With the Brotherhood in control
of the now-dissolved People's Assembly, Shura Council, Constituent Assembly,
and the presidency, this vanguard thought it could choose a path for Egypt
within the councils of its own organization. There was no need for consensus or
negotiation, hence Morsi's August 12 decision to decapitate the national
security establishment and his subsequent efforts to place sympathizers in
influential positions within the state-controlled media. In a television
interview broadcast on November 29, he even called his recent decree an effort
to "fulfill the demands of the public and the revolution." There is,
he implied, no reason to question his decisions, which were in the best
interest of Egypt.
Morsi's miscalculation -- which
both he and the Brotherhood later compounded -- was to think that everyone
understood the results of the Egyptian elections the way the Brothers did. In
other words, that they gave him and his party a mandate to rule with little
regard for those who might disagree. The Brotherhood's discrediting of the tens
of thousands who turned out in protest as felool (remnants of the old regime)

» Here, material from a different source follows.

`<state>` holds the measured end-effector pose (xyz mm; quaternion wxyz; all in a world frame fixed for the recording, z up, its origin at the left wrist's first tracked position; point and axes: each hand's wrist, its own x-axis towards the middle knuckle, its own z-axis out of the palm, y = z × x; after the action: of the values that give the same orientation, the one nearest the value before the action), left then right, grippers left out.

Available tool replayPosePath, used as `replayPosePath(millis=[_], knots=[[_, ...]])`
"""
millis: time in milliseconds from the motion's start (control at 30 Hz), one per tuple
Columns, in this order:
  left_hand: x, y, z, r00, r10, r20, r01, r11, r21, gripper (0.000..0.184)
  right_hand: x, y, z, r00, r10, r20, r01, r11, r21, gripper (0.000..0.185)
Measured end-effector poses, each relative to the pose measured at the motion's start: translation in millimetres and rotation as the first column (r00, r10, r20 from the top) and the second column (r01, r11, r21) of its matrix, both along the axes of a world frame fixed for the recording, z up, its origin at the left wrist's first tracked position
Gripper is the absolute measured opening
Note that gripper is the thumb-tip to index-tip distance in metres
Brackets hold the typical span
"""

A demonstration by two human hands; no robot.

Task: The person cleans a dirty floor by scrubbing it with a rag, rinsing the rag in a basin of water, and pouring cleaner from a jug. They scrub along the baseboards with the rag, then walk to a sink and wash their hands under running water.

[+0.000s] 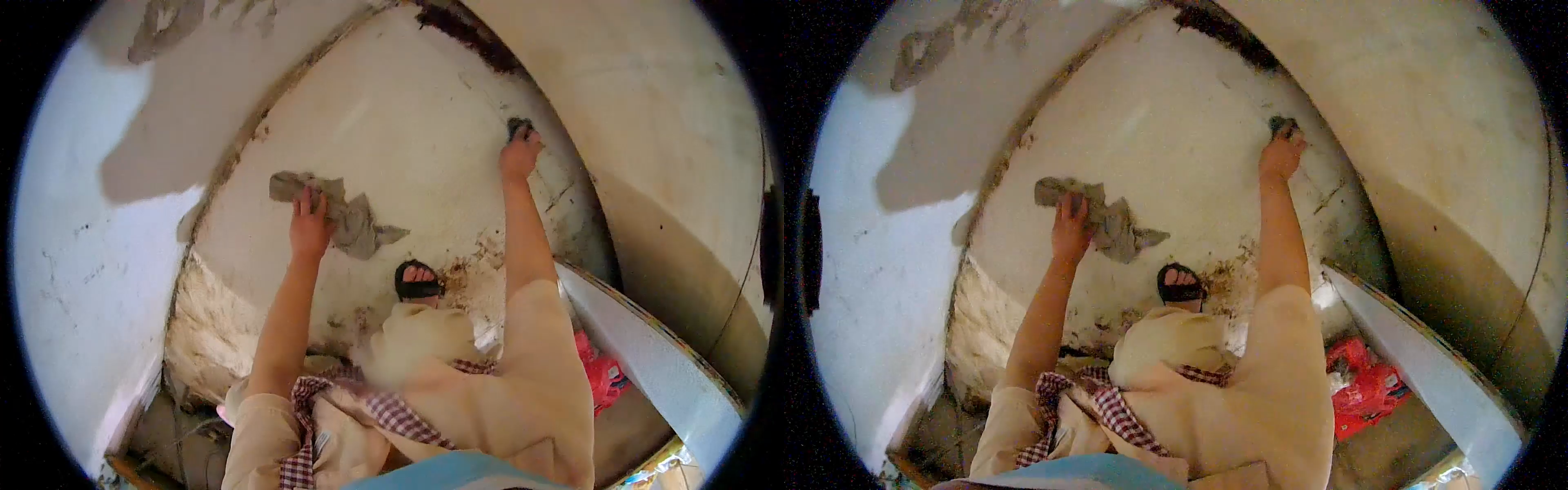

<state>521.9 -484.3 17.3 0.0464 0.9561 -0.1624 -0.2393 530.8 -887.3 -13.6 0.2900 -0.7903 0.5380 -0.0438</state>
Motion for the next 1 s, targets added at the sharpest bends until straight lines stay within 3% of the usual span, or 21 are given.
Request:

and thugs was not only positively Mubarak-esque but also reinforced Morsi's
"Brothers know best" approach to Egypt's political problems. It is
easy to dismiss the opposition's charge that Morsi is the "new
Mubarak" as hyperbole from a group of people who have become well-versed
in manufacturing outrage. Still, they have a point. Both men share the
high-modernist worldview, which did not bode well for political reform under
the previous regime and does not augur well for democracy in Egypt's future.